Porn Education Is Totally Unprepared for Modern Porn


Earlier this year, Manhattan’s prestigious Dalton School bid farewell to Justine Ang Fonte, its then-director of health and wellness, who had guided the academy’s sex education for years. Their parting was the conclusion of a minor media scandal with all the makings of a major one: Fonte, who also gives presentations at other institutions, had become the subject of controversy after offering a frank porn-literacy course to high schoolers at Columbia Grammar & Preparatory School in May, resulting in a scandalized write-up in the New York Post. A handful of Columbia Prep parents were, it seemed, appalled by the allegedly explicit presentation Fonte had given their children.

Fonte was taken aback. In her nine years of teaching porn-literacy courses, she had always felt that her work was well received.
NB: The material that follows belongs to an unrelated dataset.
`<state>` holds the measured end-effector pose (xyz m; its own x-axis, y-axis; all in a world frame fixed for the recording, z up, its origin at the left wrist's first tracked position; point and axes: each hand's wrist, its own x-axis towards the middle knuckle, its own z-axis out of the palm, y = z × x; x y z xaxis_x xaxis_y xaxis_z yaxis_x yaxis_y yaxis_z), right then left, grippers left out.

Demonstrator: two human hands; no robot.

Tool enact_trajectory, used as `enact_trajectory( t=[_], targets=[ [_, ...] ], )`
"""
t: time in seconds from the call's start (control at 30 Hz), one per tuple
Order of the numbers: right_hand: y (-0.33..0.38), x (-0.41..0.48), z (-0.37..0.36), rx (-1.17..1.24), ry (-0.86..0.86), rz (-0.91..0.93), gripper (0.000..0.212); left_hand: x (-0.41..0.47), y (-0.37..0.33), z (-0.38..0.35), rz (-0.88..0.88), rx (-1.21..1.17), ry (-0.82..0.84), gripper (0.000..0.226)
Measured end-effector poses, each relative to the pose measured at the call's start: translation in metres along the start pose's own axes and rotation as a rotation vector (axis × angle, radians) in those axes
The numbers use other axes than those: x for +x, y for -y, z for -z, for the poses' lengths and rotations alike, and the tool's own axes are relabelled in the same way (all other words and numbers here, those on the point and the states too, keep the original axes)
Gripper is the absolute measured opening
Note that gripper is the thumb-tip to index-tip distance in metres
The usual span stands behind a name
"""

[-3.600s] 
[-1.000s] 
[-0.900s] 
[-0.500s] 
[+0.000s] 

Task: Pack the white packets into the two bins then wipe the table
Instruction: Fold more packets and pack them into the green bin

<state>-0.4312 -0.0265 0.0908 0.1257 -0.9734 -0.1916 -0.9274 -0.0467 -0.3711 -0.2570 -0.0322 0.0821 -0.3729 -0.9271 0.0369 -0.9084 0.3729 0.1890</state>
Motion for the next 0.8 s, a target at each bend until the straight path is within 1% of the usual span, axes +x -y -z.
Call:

Exposure to porn is an almost-guaranteed fact of adolescent life thanks to the rise of smart devices and the ubiquity of the internet—and yet, Fonte told me, some parents “may not be ready for the actual truth as to their role in addressing it, and the reality of what their child is actually seeing.”

“It’s not a Playboy magazine anymore,” Fonte said, citing familiar but no less crucial facts about the kind of explicit material available to kids today. “It’s bodies in motion—amplifying certain beauty standards that are harmful; amplifying lack of protection in certain cases, void of emotional intimacy; and, because race is a genre, amplifying racist sexual violence.” Her goal, she said, is always to give teenagers the tools to “navigate their personal and social spaces through these three adjectives: Their world should be safe, should be fulfilling, should be pleasurable.” Mainstream porn can work against that tripartite goal, Fonte said; other forms, such as feminist-inflected porn sold at prices intended to supply decent wages, may support it.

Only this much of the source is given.